The major advantage of this model is that it analyzes IP space with a much finer granularity than conventional IP, BGP, ASN reputation scoring methods. We focus on IP ranges that are smaller than the BGP prefix and that are operated by rogue hosts or purchased by criminal customers. We also analyze IP fingerprints to single out servers that share the same configurations and that are purchased in bulk and set up in advance to deliver malware and exploit kit campaigns.

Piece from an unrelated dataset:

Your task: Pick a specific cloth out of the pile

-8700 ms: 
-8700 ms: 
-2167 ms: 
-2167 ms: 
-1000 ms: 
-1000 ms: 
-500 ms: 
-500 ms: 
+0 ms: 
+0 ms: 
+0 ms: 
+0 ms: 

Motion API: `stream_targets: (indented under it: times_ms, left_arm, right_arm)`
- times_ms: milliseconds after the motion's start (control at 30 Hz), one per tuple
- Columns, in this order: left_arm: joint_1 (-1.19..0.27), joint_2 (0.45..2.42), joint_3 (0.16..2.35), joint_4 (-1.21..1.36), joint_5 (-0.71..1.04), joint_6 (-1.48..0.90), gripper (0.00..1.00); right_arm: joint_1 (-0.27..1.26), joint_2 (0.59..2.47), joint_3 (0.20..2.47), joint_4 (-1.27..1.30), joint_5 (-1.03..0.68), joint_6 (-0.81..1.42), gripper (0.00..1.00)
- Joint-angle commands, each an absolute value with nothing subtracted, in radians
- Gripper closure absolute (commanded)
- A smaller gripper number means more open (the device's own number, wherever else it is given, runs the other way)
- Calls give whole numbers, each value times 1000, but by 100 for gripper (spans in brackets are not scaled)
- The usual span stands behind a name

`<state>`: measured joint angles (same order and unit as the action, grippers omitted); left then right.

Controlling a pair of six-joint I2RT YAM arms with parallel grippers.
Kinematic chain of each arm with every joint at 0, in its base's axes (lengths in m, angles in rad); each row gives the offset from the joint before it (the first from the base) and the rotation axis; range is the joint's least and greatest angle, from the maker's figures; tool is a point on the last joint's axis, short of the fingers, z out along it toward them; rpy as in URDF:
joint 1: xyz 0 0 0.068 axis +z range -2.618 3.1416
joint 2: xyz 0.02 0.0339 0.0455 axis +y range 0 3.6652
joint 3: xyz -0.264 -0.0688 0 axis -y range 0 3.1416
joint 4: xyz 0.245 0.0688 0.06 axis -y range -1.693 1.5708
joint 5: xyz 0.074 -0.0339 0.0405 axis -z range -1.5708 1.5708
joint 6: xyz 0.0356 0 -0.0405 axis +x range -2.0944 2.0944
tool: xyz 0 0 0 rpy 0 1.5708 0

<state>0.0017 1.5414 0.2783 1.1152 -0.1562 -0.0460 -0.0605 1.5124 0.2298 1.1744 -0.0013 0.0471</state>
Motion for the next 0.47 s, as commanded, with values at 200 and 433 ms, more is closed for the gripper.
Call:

Furthermore, if we confirm that IP ranges, ASNs, or hosts match several of these patterns at the same time, we can flag them with a high confidence as rogue, bulletproof, or heavily abused. We can then quarantine or block their IP space. Additional validation also comes from monitoring hosted content over time.
Stay tuned for future separate blogs in which we will discuss these hosting patterns in more detail.
The final takeway is that “SPRank” and “IP Monitoring” can work separately but they are much more efficient if they operate, in tandem, to provide a higher coverage and accuracy in detecting threats. Since we are faced with a massive amount of DNS and IP space data flowing in real time through our worldwide infrastructure, SPRank becomes crucial at finding entry points or seeds of malware domains for immediate blocking but also for “IP Monitoring” to further drill into associated indicators by pivoting around IPs, fingerprints, prefixes, ASNs, hosters, emails, content, etc to expand the intelligence graph and proactively mitigate attacks before they occur. At the same time, “IP Monitoring” can function in a standalone fashion by sweeping and scrutinizing IP ranges picked up by other models or feeds.